Some responses to an audience member’s questions at the recent Brooklyn 5G Summit 2017 appear to indicate that telecom industry leaders are optimistic about meeting the December 2017 deadline for some 5G standards. The audience member raised concerns about whether some of the challenges still facing 3GPP members – including those members of the panel – could be overcome within the relatively short timeframe. Although that panel included Deutsche Telekom, NTT DoCoMo, and KT, the strongest responses by far came from Intel and AT&T.
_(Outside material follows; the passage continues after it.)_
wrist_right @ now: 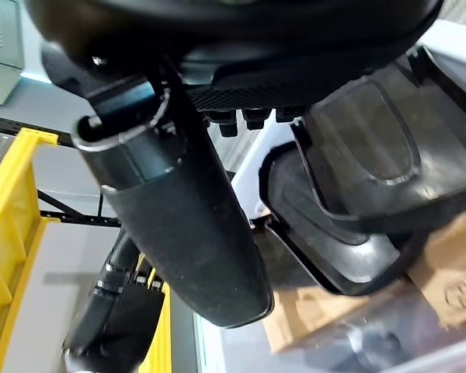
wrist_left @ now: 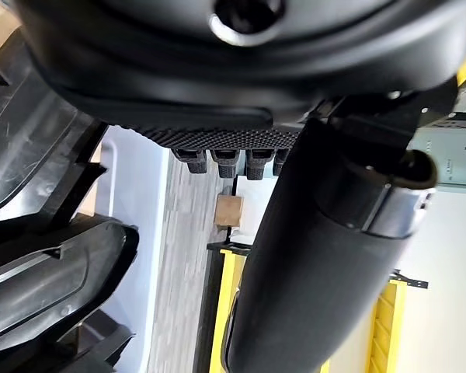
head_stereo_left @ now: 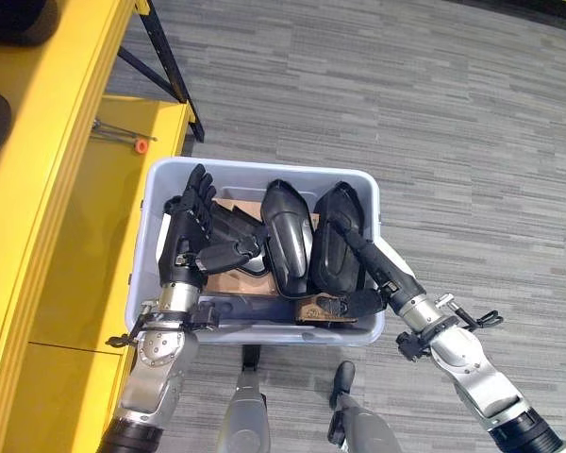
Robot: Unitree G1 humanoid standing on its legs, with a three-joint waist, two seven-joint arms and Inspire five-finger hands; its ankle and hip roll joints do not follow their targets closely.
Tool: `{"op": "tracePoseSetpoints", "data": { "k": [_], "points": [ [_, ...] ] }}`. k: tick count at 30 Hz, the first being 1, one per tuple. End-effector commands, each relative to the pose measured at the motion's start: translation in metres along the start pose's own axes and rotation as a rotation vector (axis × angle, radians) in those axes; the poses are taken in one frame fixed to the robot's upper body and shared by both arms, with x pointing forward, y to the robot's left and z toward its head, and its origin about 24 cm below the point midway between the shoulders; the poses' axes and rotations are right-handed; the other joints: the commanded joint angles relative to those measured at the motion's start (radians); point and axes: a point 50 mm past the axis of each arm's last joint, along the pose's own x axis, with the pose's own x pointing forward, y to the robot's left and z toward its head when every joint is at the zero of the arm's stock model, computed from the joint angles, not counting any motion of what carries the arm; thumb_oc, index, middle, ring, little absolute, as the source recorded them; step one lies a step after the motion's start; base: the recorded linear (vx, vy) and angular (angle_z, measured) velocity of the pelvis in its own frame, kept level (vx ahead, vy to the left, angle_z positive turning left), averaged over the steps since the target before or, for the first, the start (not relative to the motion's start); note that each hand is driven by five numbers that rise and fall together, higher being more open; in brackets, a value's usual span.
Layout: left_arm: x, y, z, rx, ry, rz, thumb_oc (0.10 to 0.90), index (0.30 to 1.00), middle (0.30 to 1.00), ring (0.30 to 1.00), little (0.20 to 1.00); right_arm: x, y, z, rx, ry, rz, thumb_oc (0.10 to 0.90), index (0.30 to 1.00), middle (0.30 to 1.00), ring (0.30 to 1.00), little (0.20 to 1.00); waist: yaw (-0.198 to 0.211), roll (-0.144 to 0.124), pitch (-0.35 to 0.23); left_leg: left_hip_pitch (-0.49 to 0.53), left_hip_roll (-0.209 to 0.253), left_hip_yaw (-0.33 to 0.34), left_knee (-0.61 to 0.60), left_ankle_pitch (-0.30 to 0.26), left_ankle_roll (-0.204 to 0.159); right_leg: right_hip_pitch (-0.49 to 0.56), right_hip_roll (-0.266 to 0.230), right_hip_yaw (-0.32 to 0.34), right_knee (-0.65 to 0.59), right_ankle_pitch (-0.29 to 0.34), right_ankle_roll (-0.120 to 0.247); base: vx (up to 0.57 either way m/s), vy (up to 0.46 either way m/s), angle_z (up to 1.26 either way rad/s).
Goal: Move parts from the plastic box to the shelf.
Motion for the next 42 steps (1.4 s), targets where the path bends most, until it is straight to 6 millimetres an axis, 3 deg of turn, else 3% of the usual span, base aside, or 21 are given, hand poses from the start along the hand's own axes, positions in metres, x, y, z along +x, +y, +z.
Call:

Speaking for AT&T, Dave Wolter, the company’s assistant VP in Radio Technology & Architecture began by bringing up the point that there are always concerns. Wolter continued on to say that the company is facing those by engaging with vendors and even with other service providers – citing that 22 companies signed on to the new deadline and that the “feeling is it can get done.” Moreover, Wolter said that he has to “trust that they’re going to get there,” and that AT&T will be continuing testing and making adjustments as needed to make sure that the deadline is met. Wolter’s statements were followed by remarks from Ken Stewart, a senior fellow at Intel. According to Stewart, the radio performance group of the 3GPP (RAN 4) is going to bear the biggest burden since they are responsible for defining so many of the fundamental performance requirements of the hardware aspects of 5G. Stewart went so far as to dub the amount of work still needing to be conducted by RAN 4 as “extraordinary.” He went on to say that “It will be a very significant task, but with pragmatism, it’s just about achievable.”
The standards in question include those for Non-Stand Alone (NSA) and 5G New Radio (NR) technologies, with the deadline having only been accelerated and set for December as of last month. AT&T will be leaning heavily on NSA since it already has a lot of 4G deployed and, with NSA, 4G forms a large portion of the 5G backbone. However, while AT&T played a big role in getting the standards for next-gen networks finalized, it was hardly the only carrier to accept the accelerated timeline. Each of the big 4 U.S. mobile service providers has already made tentative promises about when they plan to deliver 5G to customers. That gives each a decent level of motivation. As comments from industry leaders continue to remind everybody, if the accelerated timeline is adhered to, those promises should be well within reach despite the challenges.